If you wan’t to learn more about a specific phase we encourage you to check out the resources below:
The requirements gathering phase of a data science process is both the most difficult and the most important. As we discuss in the model thinking page it’s important to spend time understanding the business requirements and how the deliverable will be used.
However, this vital iteration and planning takes time. One of the biggest tips that we have for new projects is to give yourself time to plan and research. This isn’t always possible in industry, but if you have the time to review with business partners, research the modeling focus, and dive into the data it will pay off later in your project.
Once you’ve got a good idea of your deliverables, the data science lifecycle is relatively straightforward at a high-level, but much more complicated in practice. It often follows the form
explore → model → deploy, but with a few loops added in.
In practice this is a continuous iteration of learning about your data, talking with subject matter experts, attempting modeling techniques, finding out that they don’t work as expected, revisiting your data, creating new features, modeling again, finding out how to deploy, finding out that deploying is harder than you thought, setting up testing to ensure it deploys as expected, monitoring to make sure your model is up to date.

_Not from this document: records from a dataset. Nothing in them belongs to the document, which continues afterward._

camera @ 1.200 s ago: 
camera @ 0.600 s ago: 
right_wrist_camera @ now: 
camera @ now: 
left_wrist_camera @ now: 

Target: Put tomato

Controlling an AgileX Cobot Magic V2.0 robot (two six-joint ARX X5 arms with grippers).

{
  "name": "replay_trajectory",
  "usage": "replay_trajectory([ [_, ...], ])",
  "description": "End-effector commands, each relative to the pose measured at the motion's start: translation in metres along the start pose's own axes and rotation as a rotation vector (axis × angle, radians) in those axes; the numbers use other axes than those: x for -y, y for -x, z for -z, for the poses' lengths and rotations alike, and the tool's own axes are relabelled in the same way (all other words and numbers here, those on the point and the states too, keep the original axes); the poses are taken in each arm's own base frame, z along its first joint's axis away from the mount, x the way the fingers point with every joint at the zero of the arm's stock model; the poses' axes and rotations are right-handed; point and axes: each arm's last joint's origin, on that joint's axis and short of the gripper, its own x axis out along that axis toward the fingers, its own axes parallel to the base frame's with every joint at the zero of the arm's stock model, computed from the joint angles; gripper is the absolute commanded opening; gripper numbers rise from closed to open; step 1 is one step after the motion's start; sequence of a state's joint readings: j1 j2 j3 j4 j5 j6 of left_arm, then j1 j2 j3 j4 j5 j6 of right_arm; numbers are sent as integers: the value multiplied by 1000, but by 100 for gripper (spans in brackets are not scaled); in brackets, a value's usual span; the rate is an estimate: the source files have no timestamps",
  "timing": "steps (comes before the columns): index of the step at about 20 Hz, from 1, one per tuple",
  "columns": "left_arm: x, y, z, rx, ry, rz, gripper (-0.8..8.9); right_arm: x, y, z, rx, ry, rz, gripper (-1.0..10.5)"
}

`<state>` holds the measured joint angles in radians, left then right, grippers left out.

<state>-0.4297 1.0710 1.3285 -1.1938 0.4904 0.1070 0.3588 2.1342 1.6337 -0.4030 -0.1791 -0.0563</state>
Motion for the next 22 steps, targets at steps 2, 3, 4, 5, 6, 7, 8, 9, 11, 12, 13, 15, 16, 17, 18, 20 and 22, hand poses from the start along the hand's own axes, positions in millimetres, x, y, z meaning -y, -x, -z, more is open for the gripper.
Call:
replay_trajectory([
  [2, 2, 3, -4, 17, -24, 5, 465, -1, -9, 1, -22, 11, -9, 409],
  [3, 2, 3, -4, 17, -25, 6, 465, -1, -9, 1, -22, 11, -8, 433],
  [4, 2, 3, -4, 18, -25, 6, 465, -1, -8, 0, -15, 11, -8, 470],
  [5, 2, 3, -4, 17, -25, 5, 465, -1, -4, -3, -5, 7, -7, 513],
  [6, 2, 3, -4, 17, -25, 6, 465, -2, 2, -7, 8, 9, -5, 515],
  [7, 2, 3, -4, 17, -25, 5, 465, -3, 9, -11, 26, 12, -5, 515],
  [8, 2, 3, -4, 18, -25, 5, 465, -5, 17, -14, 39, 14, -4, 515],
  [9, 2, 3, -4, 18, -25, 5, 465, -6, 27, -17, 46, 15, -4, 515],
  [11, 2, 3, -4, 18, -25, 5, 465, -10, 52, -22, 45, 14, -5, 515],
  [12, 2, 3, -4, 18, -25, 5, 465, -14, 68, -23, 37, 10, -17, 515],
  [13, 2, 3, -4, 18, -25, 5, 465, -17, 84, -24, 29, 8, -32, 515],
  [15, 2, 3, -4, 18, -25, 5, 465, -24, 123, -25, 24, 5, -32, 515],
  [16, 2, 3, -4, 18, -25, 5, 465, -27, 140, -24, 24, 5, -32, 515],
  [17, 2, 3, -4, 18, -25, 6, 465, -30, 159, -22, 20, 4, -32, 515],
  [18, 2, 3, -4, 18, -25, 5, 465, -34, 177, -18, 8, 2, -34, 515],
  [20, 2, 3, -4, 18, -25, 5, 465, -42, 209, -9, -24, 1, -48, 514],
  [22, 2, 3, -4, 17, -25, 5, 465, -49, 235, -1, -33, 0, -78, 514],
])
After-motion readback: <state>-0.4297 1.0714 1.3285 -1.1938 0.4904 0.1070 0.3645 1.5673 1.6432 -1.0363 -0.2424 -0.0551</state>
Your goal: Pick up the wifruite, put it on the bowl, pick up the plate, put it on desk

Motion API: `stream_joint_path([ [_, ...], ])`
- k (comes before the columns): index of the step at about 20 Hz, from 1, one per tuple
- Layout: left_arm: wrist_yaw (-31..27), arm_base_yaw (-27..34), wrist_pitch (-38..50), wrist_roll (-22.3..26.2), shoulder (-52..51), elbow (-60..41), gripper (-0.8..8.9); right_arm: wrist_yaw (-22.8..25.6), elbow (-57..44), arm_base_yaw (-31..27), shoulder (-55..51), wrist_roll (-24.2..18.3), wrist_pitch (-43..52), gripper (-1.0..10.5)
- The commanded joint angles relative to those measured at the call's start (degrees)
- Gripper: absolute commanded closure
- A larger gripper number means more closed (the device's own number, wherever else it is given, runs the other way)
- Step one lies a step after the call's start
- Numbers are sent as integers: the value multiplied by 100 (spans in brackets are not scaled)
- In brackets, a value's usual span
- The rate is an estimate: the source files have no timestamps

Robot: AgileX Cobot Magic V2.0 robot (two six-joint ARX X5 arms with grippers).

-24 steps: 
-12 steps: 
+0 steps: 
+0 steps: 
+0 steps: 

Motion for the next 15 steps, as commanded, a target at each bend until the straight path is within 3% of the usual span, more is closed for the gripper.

The scary thing is that it isn’t even an exhaustive list.
We say all this not to scare you away from analytics, but to hopefully illustrate that these processes are fun and challenging. It takes multiple teams to get them to work and it’s important to keep perspective and give yourself time and patience when working through them.
Coming from a traditional school mindset many data scientists often think of models as "EDA this week, modeling next week, and deployed by the end of the month". If that timeframe works then it’s amazing, but the reality is often messier and more difficult.
That’s the science part of data science. Many times, these are unknowns that we are attempting to model. It’s an awesome and fun experience, but it’s not always something you can solve in 3 days.
Communicate with everyone! It’s better to double check something then to have an issue at the end of the project.
Take time for project planning. It’s tempting to dive into the data, but planning will help keep the project on track.
Review the literature. Often data science problems have many similar solutions. Learning from others will help to better your solution.
Always iterate. Never assume that you are done with a phase. If you’re having trouble modeling maybe, you need to do something else with the data.
Test everything. Especially when moving to production. A robust testing phase will help to reduce model issues for business users.
Use frameworks. Having set meeting times, deliverable reviews, and regular goals help teams to stay on track and make progress.
Don’t be afraid to ask for help. Data science is a huge field. We can’t know everything at all times. If you need help don’t be afraid to ask for it.